- **Task details**: Look through the records and copy every line in which "candy" appears.
•••••
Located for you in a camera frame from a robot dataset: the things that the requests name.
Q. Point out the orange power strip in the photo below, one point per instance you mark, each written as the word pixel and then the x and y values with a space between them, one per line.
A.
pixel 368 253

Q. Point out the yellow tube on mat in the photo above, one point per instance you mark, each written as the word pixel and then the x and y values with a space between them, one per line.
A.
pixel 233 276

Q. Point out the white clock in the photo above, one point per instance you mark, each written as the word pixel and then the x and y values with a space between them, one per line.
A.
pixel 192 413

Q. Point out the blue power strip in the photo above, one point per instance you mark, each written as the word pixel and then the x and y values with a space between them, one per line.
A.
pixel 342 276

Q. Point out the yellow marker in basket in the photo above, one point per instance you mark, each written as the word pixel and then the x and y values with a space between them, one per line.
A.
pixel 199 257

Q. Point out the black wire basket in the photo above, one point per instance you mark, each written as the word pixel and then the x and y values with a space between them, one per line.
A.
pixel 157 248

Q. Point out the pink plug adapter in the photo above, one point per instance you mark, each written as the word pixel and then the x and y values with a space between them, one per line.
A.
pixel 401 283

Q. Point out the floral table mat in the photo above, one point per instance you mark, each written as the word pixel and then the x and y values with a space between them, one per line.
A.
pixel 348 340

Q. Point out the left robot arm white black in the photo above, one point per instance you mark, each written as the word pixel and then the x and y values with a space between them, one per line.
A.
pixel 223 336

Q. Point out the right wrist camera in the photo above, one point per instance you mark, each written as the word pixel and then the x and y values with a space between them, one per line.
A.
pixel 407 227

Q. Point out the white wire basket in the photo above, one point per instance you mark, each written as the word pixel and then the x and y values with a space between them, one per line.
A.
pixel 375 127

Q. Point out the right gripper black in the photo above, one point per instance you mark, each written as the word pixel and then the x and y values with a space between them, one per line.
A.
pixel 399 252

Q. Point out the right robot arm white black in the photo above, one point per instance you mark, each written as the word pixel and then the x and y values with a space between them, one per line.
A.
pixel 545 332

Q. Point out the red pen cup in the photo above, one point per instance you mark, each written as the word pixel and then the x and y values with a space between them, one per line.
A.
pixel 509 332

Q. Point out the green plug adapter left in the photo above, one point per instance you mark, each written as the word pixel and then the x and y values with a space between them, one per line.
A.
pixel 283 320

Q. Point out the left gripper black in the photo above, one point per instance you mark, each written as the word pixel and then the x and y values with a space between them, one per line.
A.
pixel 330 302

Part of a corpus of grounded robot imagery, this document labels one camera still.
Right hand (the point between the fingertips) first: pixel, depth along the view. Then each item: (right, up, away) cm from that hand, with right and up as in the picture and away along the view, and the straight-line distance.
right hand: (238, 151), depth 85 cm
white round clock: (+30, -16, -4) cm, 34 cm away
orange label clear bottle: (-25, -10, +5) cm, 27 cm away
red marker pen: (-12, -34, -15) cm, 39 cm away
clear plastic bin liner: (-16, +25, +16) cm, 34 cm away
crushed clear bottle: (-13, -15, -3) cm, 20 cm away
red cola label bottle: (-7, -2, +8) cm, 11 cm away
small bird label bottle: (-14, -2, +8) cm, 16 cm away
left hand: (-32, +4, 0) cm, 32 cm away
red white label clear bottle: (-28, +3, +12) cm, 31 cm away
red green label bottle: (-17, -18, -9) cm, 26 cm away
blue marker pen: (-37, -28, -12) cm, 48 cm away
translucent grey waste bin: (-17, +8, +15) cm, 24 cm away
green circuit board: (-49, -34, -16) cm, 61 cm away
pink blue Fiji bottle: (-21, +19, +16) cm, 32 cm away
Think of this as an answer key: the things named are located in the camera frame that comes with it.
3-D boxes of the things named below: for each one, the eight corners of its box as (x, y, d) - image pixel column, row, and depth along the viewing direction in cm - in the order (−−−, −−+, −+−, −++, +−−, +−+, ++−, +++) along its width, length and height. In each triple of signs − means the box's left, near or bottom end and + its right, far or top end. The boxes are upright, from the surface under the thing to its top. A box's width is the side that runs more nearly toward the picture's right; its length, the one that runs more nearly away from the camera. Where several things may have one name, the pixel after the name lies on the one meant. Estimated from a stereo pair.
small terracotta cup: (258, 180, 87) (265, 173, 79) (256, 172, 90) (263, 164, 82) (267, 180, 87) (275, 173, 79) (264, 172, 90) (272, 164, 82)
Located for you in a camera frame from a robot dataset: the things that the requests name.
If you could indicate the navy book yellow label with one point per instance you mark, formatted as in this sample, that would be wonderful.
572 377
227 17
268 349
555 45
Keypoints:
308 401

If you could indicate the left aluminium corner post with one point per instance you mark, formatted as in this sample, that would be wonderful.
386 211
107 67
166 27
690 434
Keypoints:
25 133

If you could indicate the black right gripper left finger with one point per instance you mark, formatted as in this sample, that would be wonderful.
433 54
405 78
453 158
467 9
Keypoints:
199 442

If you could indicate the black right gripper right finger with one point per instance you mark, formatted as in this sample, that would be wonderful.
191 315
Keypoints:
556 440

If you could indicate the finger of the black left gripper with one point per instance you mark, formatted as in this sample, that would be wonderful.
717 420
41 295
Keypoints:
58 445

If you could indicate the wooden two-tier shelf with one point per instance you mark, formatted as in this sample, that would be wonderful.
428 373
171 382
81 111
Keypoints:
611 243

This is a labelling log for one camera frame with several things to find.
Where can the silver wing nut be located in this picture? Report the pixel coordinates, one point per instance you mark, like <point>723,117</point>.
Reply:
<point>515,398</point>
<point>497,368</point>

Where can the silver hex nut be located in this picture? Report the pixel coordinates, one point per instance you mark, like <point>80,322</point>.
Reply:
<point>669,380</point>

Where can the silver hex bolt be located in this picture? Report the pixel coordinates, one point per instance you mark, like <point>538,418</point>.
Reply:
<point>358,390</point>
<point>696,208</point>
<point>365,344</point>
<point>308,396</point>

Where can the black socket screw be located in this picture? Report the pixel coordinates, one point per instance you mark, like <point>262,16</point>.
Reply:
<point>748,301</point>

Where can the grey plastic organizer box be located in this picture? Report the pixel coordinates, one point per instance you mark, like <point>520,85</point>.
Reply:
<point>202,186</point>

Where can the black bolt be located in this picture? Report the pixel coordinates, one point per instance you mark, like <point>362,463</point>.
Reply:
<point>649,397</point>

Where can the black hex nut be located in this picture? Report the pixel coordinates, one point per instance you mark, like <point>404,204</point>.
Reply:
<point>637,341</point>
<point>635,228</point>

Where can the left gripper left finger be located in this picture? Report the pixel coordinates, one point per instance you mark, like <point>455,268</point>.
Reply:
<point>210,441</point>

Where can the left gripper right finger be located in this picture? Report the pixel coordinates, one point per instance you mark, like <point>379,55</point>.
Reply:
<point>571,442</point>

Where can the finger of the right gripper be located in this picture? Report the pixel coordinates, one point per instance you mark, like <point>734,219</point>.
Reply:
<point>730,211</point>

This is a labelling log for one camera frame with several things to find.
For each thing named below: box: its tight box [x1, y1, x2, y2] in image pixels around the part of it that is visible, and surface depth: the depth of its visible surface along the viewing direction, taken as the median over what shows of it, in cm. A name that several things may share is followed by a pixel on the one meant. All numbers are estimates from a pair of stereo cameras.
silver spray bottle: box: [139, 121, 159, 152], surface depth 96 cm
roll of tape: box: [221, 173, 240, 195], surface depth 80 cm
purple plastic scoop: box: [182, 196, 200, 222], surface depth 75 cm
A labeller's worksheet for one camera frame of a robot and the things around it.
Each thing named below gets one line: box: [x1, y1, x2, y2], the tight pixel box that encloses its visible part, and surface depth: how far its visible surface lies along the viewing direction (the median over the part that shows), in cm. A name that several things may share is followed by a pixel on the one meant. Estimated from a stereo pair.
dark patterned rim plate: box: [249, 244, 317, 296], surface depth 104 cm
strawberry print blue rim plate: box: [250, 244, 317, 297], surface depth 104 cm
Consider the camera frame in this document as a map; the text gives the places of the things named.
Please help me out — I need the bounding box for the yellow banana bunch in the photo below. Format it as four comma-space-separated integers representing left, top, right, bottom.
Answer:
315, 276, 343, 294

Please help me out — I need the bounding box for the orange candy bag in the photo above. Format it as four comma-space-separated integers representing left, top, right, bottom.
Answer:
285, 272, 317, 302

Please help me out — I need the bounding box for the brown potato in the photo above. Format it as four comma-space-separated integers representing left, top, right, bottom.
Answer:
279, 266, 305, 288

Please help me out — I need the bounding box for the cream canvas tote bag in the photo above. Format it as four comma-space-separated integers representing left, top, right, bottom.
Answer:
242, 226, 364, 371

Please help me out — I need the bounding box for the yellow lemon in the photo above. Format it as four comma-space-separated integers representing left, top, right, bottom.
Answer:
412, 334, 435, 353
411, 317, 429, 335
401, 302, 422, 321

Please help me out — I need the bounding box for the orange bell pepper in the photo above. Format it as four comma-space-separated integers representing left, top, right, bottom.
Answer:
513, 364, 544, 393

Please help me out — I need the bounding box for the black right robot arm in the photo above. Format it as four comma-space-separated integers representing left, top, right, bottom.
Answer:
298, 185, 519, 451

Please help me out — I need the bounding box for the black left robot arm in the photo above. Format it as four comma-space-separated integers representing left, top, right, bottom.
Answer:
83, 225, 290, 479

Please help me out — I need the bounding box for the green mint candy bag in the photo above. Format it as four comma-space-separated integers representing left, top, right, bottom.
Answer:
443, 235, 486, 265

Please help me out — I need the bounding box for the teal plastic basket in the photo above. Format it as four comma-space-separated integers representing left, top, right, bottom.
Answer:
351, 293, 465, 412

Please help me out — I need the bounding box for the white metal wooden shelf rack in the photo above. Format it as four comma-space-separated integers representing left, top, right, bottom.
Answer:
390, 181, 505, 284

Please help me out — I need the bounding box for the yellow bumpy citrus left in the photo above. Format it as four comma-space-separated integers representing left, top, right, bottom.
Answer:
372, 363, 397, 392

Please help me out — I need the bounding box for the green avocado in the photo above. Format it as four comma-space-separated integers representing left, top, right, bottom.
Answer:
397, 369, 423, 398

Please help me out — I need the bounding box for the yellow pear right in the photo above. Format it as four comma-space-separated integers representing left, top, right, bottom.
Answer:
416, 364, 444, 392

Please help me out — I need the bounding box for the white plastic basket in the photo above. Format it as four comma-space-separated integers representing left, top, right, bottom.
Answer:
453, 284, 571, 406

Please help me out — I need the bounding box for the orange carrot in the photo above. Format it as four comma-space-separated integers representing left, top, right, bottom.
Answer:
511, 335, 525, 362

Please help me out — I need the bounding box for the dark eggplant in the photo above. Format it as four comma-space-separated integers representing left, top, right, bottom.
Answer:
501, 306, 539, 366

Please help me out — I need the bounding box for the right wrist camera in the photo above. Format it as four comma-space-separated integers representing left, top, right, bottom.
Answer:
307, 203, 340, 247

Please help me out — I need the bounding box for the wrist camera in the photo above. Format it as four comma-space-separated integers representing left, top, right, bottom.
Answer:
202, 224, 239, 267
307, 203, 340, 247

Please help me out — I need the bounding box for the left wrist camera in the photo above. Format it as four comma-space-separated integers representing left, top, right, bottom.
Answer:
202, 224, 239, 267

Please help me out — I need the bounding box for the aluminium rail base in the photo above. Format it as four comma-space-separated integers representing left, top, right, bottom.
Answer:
•••••
- **Response to this exercise**:
Please help me out — I need the bounding box for the orange candy bag in the photo above. Format it as four comma-space-separated integers representing left, top, right, bottom.
Please help me out — I need the bounding box for the green mint candy bag in the photo above. Format it as four comma-space-separated integers representing left, top, right, bottom.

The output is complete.